● TASK INSTRUCTIONS
Could you count how many lines of the data include "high" and answer with the number only?

☆ ☆ ☆ ☆ ☆ ☆ ☆

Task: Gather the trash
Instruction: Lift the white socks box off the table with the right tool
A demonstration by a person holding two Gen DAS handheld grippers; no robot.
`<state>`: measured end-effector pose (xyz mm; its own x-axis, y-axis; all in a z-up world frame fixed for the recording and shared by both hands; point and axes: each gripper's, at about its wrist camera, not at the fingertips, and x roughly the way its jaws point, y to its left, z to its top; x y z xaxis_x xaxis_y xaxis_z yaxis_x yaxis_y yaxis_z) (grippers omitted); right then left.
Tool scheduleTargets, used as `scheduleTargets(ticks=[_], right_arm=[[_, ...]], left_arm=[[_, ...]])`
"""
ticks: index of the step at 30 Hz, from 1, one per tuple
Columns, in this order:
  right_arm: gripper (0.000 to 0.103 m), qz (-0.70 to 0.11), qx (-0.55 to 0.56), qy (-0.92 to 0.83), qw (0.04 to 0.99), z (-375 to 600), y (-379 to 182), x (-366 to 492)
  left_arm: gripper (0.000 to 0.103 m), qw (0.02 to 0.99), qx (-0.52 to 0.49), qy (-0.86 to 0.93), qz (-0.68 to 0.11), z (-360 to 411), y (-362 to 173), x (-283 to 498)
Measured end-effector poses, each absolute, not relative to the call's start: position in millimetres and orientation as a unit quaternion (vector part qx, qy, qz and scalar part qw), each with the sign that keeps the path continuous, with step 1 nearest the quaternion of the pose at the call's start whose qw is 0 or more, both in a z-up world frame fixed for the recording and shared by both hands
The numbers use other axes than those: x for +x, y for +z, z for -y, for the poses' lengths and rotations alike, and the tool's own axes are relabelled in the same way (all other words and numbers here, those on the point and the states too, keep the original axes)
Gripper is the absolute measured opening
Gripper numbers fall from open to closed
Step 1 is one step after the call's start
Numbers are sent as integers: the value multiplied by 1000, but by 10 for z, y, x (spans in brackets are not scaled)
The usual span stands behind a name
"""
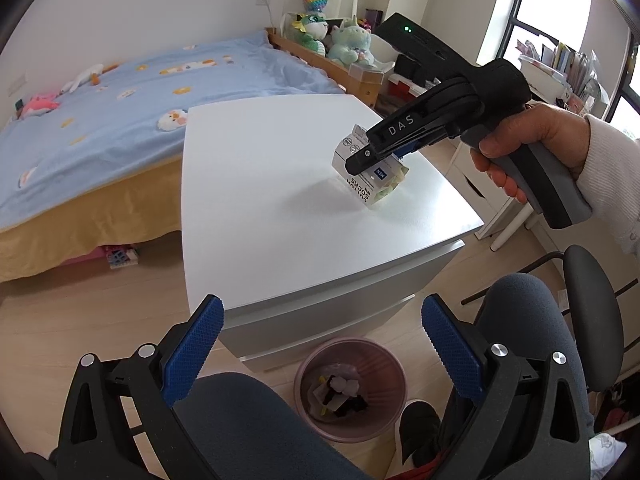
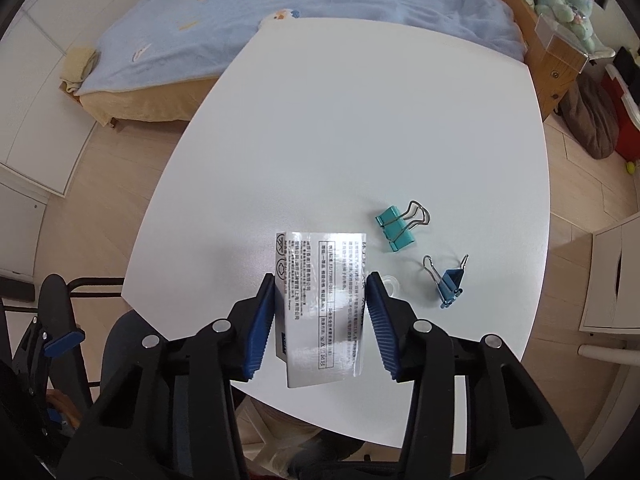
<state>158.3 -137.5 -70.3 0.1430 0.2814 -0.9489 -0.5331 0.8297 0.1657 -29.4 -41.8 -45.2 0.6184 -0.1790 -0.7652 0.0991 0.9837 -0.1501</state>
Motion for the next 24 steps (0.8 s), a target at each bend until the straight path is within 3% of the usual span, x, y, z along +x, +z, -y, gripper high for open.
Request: scheduleTargets(ticks=[24], right_arm=[[46,-326,-20,350,878,1561,-314,1208]], left_arm=[[95,899,-43,-77,-429,486,-460,-238]])
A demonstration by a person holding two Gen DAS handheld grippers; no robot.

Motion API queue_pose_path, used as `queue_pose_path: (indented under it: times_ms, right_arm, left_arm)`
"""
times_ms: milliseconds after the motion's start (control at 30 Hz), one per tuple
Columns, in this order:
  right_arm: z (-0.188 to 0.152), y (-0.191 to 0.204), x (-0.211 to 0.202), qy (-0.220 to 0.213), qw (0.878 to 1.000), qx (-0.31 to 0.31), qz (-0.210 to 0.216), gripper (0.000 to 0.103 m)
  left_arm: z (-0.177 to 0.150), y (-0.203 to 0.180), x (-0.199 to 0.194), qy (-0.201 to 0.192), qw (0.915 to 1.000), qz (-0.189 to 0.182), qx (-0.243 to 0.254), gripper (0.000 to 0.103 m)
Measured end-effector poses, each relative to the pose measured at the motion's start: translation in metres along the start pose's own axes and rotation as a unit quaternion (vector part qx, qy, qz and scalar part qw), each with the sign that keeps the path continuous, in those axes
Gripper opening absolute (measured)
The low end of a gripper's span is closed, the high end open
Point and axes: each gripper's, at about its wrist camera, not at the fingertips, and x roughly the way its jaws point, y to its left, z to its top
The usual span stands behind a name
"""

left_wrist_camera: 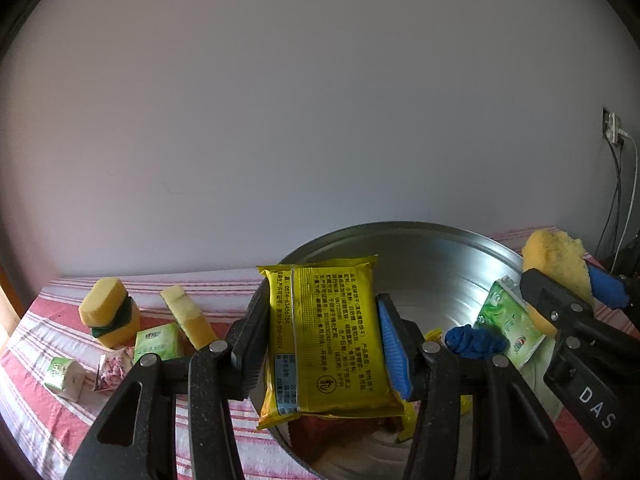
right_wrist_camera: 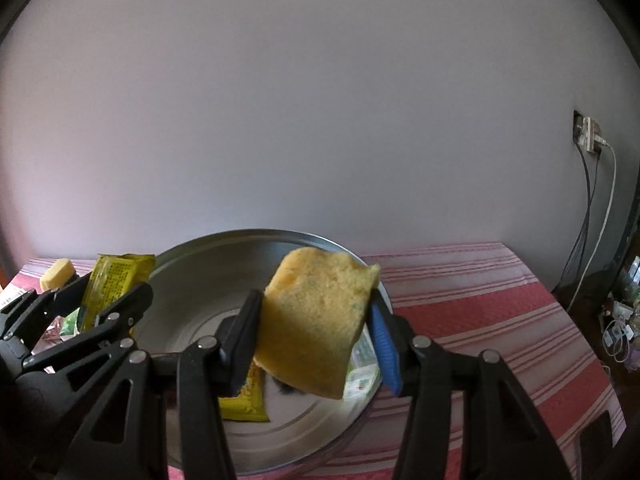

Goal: Organize objects
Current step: 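Open both tools over the tin to drop the packet and sponge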

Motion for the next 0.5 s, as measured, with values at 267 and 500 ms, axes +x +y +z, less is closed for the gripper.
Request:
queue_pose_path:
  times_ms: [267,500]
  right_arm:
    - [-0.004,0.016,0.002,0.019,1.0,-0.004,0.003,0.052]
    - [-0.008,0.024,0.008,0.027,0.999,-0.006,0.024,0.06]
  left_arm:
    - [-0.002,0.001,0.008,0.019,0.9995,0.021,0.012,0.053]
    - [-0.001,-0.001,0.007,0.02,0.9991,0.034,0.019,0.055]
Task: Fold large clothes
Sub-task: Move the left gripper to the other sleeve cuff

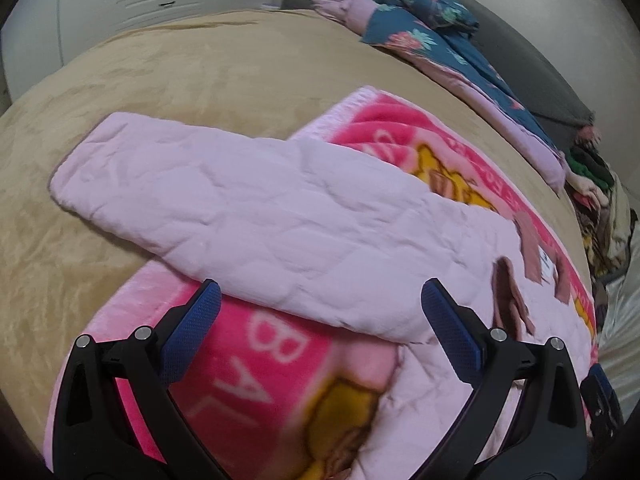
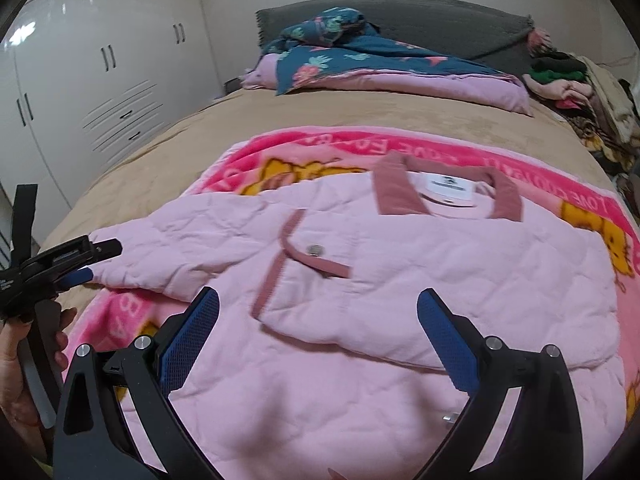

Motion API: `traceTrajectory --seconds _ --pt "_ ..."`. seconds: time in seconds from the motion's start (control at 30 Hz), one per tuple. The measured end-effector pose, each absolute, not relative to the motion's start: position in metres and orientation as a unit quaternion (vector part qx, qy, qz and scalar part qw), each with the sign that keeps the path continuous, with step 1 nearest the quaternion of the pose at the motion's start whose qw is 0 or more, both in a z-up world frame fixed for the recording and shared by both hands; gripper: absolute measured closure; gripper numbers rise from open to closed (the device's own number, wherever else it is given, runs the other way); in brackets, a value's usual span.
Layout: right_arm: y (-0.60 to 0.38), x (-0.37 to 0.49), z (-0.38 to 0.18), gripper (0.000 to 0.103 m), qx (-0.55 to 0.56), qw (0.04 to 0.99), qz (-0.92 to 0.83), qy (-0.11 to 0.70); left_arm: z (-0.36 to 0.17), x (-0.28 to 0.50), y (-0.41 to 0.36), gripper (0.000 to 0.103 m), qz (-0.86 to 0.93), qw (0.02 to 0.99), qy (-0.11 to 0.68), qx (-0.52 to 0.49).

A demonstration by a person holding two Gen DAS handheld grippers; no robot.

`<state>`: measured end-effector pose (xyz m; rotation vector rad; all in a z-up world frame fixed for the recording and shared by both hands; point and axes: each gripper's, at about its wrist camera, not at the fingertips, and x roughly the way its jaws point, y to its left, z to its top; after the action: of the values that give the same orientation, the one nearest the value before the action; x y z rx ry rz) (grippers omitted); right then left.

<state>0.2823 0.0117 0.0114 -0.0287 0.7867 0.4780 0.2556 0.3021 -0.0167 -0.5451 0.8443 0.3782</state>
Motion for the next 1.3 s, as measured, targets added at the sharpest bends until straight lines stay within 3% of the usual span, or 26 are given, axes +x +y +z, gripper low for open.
traceTrajectory --seconds 0.8,1.3 --pt "0.102 0.304 -0.012 0.004 -0.046 0.870 0.288 0.397 -0.070 0.234 0.390 0.009 0.294 0.787 0.408 -0.356" --pt "0.079 0.323 -0.025 0.004 -0.040 0.870 0.277 0.406 -0.104 0.214 0.458 0.009 0.315 0.763 0.302 -0.477"
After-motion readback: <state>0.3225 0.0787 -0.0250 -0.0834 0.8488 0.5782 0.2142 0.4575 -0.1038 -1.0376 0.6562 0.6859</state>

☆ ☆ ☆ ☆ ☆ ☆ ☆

● RESULT BELOW
2